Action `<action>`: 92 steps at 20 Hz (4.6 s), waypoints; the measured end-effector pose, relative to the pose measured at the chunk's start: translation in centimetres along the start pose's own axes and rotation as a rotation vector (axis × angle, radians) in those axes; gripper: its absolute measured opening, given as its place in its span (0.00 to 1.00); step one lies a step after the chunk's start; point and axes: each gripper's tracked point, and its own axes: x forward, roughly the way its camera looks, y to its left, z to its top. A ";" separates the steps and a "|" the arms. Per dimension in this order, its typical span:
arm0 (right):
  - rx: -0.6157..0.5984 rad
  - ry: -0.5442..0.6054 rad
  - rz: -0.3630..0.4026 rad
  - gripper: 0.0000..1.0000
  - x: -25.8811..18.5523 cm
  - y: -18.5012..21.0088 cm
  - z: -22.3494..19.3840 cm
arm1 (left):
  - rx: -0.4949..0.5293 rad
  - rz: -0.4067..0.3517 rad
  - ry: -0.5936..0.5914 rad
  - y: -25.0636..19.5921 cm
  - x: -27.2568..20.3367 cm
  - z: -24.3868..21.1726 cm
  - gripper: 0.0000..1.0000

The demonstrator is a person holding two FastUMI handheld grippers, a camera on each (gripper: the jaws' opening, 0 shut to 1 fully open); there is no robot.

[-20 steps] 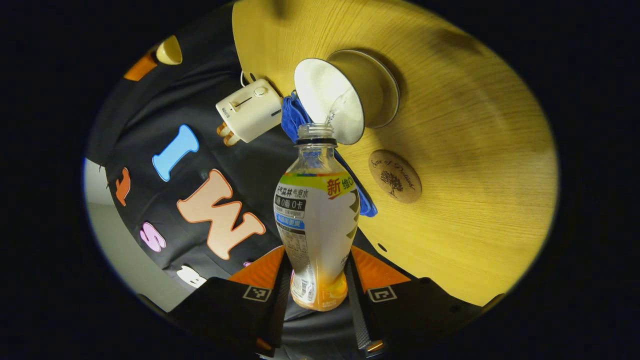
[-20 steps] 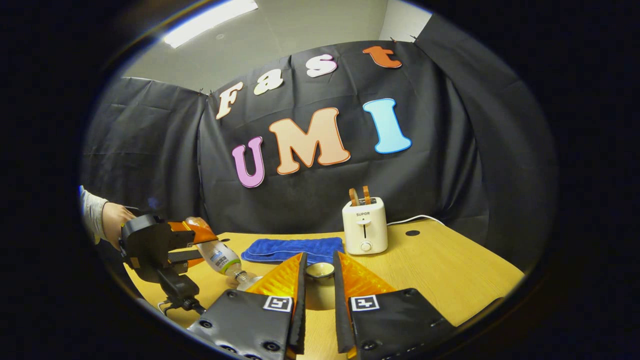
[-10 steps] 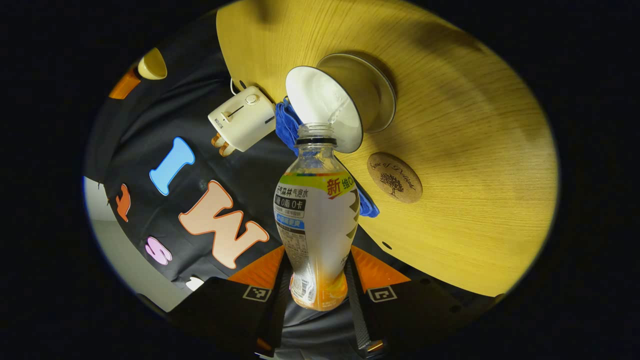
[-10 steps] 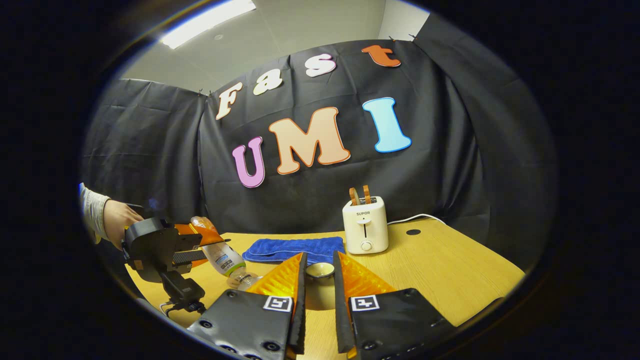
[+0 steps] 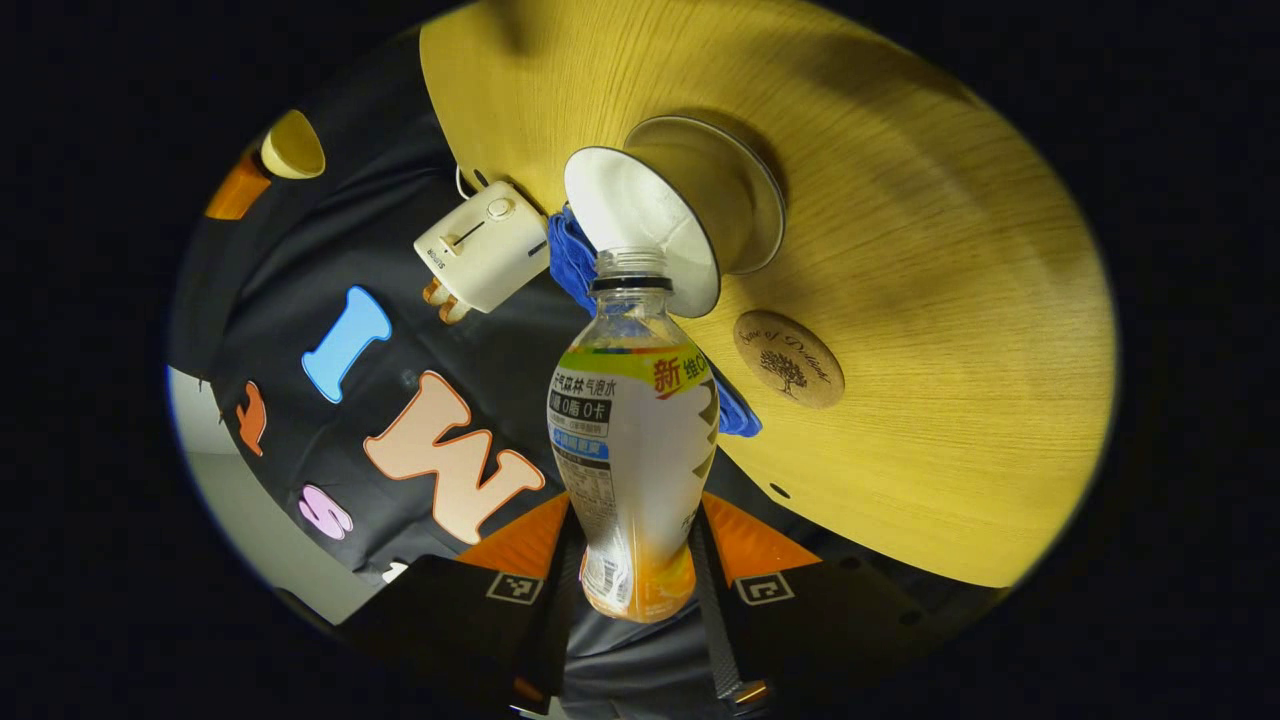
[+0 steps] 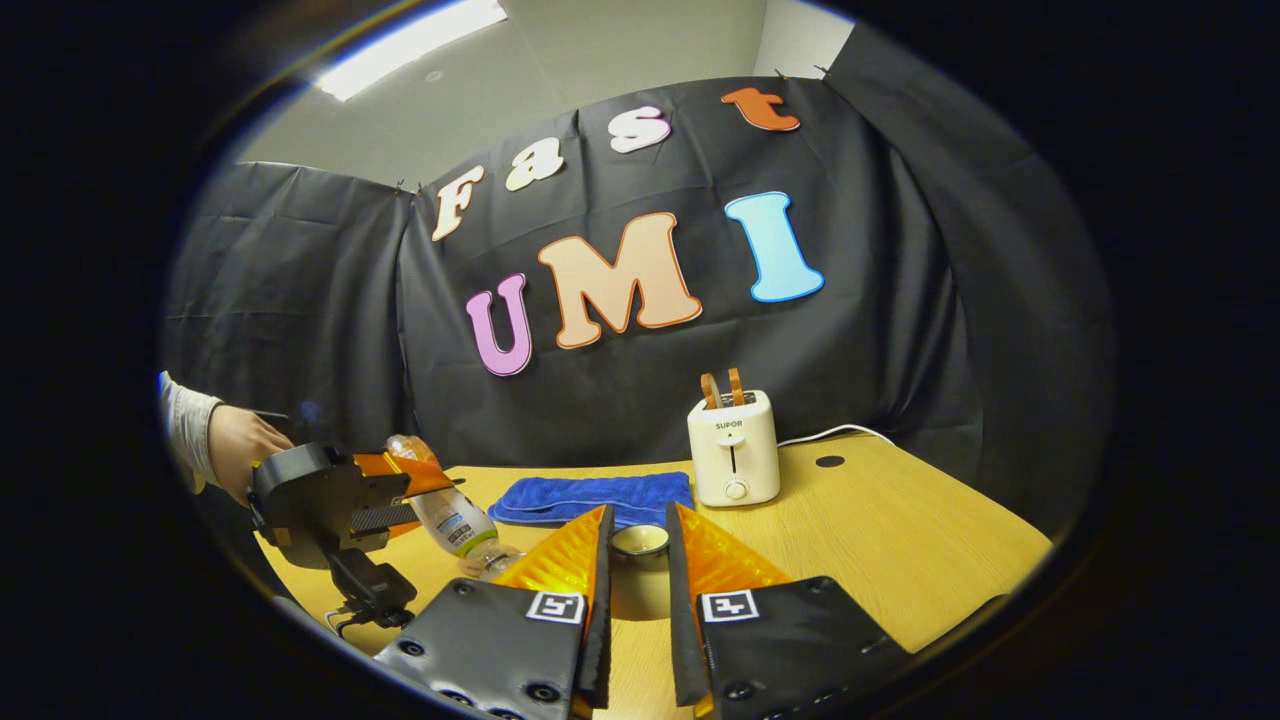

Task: Open the teacup lid with one hand, grasp the water bottle and pour water into the teacup with the other hand; after pouring, place the water bottle on the coaster and then close the teacup lid.

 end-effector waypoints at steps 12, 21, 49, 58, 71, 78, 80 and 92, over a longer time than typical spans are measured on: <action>-0.007 -0.003 0.004 0.28 0.0 0.2 0.0 | -0.280 -0.141 -0.070 -3.3 -0.5 0.8 0.53; -0.007 0.006 0.003 0.28 0.3 0.3 -0.5 | -0.761 -0.196 -0.166 -4.3 -0.2 2.9 0.54; -0.016 0.030 -0.013 0.30 0.7 -0.2 -1.2 | -2.065 -0.062 -0.327 0.1 4.4 1.0 0.54; -0.013 0.029 -0.025 0.30 0.6 -0.8 -1.2 | -2.211 -0.056 -0.353 -0.2 6.5 2.8 0.55; -0.017 0.035 -0.017 0.28 0.8 -0.3 -1.5 | -2.241 -0.085 -0.299 -2.0 6.8 3.3 0.66; -0.019 0.041 -0.012 0.28 0.8 -0.1 -1.7 | -2.239 -0.097 -0.280 -2.6 6.8 3.4 0.76; -0.020 0.042 -0.011 0.26 0.9 -0.1 -1.8 | -2.243 -0.101 -0.279 -2.8 6.7 3.4 0.83; -0.030 0.023 0.083 0.31 1.3 5.1 -2.3 | -2.260 -0.042 -0.327 -3.0 3.0 3.0 0.92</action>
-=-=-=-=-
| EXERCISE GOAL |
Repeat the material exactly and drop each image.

| SOLUTION TO THIS TASK |
Action `<action>`: 92 steps at 20 Hz (4.6 s), waypoints; the measured end-effector pose, relative to the pose measured at the chunk's start: translation in centimetres along the start pose's own axes and rotation as a rotation vector (axis × angle, radians) in those axes; gripper: its absolute measured opening, given as its place in its span (0.00 to 1.00); step one lies a step after the chunk's start; point and axes: each gripper's tracked point, and its own axes: x forward, roughly the way its camera looks, y to its left, z to its top. A ";" separates the steps and a "|" the arms. Per dimension in this order, its typical span:
arm0 (right):
  - rx: -0.6157..0.5984 rad
  - ry: -0.5442..0.6054 rad
  - rz: -0.3630..0.4026 rad
  - gripper: 0.0000..1.0000
  - x: -25.8811..18.5523 cm
  - y: -18.5012..21.0088 cm
  - z: -22.3494..19.3840 cm
arm1 (left):
  - rx: -0.4949..0.5293 rad
  - rz: -0.4067..0.3517 rad
  - ry: -0.5936..0.5914 rad
  - y: -25.0636..19.5921 cm
  - x: -27.2568..20.3367 cm
  - z: -24.3868..21.1726 cm
  - gripper: 0.0000..1.0000

The demonstrator is a person holding two FastUMI handheld grippers, a camera on each (gripper: the jaws' opening, 0 shut to 1 fully open); there is no robot.

[-20 steps] 
[-20 steps] 
[-10 steps] 
[-10 steps] 
[+0 steps] 
[+0 steps] 

Task: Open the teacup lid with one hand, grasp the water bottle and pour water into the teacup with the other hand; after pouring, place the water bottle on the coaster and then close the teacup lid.

 end-effector waypoints at steps 12, 21, 49, 58, 71, 78, 80 and 92, over a longer time than typical spans are measured on: <action>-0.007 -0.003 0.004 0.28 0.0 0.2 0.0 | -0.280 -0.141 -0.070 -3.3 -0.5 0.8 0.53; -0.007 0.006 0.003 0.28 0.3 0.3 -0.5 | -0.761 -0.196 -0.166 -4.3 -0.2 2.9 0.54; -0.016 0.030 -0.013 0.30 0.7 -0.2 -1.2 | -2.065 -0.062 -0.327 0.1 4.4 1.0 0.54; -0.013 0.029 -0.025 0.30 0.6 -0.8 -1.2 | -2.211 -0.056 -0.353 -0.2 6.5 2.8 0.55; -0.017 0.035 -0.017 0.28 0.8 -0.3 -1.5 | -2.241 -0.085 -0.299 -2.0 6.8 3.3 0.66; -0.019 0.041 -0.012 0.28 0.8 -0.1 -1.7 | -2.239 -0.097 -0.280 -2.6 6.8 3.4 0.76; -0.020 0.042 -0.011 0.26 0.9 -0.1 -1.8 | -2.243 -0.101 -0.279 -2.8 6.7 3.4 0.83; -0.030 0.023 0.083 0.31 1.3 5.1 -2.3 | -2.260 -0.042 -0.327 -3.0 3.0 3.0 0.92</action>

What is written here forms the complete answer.